Le mammouth approchait tout de suite, même si Naoh était caché : car il savait qu’il y avait des racines, des tiges fraîches ou des fruits. Peu à peu, ils apprirent à s’appeler, même sans motif. Le mammouth poussait un barrit adouci ; Naoh articulait une ou deux syllabes. Ils étaient contents d’être à côté l’un de l’autre. L’homme s’asseyait sur la terre ; le mammouth rôdait autour de lui, et quelquefois, par jeu, il le soulevait dans sa trompe enroulée, délicatement.

Pour arriver à son but, Naoh avait ordonné à ses guerriers de rendre hommage à deux autres mammouths, qui étaient chefs après le colosse. Comme ils étaient maintenant familiers avec les nomades, ils avaient donné l’affection qui leur était demandée. Ensuite, Naoh avait appris aux jeunes hommes comment il fallait habituer les géants à leur voix, si bien que, le cinquième jour, les mammouths accouraient au cri de Nam et de Gaw.

Les Oulhamr eurent un grand bonheur. Un soir, avant la fin du crépuscule, Naoh, ayant accumulé des branches et des herbes sèches, osa y mettre le Feu. L’air était frais, assez sec, la brise très lente.
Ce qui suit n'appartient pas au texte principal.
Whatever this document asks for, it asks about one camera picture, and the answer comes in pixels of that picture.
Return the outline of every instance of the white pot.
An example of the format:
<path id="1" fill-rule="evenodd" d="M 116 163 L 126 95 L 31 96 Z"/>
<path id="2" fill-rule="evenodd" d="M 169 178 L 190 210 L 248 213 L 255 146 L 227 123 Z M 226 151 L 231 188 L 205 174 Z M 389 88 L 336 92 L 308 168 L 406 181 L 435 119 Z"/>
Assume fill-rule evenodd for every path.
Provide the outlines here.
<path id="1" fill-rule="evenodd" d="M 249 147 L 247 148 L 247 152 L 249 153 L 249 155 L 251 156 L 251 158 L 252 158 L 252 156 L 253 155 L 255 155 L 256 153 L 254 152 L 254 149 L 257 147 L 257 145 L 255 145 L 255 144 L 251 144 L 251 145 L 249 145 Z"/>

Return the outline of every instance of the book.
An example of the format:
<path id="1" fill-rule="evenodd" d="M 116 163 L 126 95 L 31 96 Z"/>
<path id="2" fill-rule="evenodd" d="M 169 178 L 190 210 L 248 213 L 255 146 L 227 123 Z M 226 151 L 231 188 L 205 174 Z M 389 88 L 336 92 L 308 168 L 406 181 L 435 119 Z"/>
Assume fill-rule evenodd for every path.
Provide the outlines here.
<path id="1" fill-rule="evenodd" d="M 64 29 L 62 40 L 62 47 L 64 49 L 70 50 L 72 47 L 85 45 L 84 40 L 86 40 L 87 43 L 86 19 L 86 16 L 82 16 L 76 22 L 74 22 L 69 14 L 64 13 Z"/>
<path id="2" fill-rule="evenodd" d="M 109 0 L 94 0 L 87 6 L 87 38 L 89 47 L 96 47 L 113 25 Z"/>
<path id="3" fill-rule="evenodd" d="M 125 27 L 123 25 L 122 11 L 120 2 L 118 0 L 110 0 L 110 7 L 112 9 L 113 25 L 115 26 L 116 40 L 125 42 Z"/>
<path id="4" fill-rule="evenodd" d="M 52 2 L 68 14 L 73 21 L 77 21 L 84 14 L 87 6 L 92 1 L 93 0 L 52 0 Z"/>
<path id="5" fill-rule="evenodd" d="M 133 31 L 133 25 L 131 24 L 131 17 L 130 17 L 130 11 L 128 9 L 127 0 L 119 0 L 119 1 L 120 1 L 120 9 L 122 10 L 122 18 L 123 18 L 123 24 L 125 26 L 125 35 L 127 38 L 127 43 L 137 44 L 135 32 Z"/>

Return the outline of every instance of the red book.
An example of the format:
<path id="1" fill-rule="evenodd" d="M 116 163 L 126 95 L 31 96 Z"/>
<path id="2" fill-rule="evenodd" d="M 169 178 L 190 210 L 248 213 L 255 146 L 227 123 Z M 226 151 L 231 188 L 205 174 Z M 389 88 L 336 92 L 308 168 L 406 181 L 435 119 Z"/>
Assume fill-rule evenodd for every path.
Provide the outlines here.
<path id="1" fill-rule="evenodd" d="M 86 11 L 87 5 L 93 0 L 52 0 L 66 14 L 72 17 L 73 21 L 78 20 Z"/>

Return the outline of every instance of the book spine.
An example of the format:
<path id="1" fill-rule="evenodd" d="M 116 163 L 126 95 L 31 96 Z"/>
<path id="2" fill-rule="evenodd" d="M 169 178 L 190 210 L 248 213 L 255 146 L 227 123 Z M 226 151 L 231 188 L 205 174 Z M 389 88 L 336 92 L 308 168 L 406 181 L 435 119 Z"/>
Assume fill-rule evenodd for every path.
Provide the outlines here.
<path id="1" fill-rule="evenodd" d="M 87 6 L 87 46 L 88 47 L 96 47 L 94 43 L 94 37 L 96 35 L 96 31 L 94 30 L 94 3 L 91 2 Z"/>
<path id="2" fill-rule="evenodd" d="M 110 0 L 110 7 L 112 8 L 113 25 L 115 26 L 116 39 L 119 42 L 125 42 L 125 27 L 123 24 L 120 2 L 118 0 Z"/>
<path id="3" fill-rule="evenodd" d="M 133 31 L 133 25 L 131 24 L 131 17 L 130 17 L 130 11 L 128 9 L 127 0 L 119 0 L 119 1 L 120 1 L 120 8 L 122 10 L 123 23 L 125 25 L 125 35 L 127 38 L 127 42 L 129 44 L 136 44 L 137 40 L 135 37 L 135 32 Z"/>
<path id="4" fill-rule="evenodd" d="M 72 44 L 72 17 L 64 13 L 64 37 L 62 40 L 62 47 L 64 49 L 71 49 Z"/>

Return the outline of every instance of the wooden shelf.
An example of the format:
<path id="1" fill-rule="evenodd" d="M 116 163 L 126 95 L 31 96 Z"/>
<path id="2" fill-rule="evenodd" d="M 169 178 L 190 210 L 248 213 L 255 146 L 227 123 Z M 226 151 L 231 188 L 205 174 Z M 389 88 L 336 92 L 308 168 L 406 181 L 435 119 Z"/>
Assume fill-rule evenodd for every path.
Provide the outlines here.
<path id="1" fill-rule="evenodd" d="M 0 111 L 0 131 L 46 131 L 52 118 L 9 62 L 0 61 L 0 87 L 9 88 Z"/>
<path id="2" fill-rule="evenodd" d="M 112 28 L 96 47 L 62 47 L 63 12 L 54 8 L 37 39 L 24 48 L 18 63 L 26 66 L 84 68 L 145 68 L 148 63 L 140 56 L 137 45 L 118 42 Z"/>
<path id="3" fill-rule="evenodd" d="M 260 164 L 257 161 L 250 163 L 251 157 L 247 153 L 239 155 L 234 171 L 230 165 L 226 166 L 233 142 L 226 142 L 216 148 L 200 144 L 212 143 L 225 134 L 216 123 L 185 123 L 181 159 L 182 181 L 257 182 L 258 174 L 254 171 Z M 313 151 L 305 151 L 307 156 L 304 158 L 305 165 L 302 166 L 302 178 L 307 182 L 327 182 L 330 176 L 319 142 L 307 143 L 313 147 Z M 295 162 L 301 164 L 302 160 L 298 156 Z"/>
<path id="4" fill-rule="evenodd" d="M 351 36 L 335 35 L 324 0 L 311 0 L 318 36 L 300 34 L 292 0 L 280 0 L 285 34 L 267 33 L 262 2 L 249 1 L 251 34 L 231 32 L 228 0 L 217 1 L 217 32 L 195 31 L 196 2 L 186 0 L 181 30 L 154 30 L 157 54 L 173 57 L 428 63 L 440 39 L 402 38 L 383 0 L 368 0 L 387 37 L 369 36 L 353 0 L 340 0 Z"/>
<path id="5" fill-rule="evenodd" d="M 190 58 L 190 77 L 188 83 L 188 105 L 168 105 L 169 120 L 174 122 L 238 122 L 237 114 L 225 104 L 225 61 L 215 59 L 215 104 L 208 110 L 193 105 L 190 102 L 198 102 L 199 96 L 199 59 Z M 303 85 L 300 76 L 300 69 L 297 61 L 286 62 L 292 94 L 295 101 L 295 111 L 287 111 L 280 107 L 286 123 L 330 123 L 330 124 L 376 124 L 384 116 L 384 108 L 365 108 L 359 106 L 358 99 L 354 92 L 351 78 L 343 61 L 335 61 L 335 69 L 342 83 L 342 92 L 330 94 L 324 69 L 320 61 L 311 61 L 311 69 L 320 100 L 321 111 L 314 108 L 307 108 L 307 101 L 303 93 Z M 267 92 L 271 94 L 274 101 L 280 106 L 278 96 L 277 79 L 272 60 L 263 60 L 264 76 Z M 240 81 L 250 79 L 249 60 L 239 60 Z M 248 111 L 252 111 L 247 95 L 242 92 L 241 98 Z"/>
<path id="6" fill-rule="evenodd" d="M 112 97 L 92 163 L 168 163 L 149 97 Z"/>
Et la flamme avait crû, d’abord noire de fumée, puis pure, grondante et couleur d’aurore.

De toutes parts, les mammouths accoururent. On voyait leurs grosses têtes s’avancer et leurs yeux luire d’inquiétude. Les nerveux barrissaient. Car ils connaissaient le Feu ! Ils l’avaient rencontré sur la savane et dans la forêt, quand la foudre s’était abattue ; il les avait poursuivis, avec des craquements épouvantables ; son haleine leur cuisait la chair, ses dents perçaient leur peau invulnérable ; les vieux se souvenaient de compagnons saisis par cette chose terrible et qui n’étaient plus revenus. Aussi considéraient-ils avec crainte et menace cette flamme autour de laquelle se tenaient les petites bêtes verticales.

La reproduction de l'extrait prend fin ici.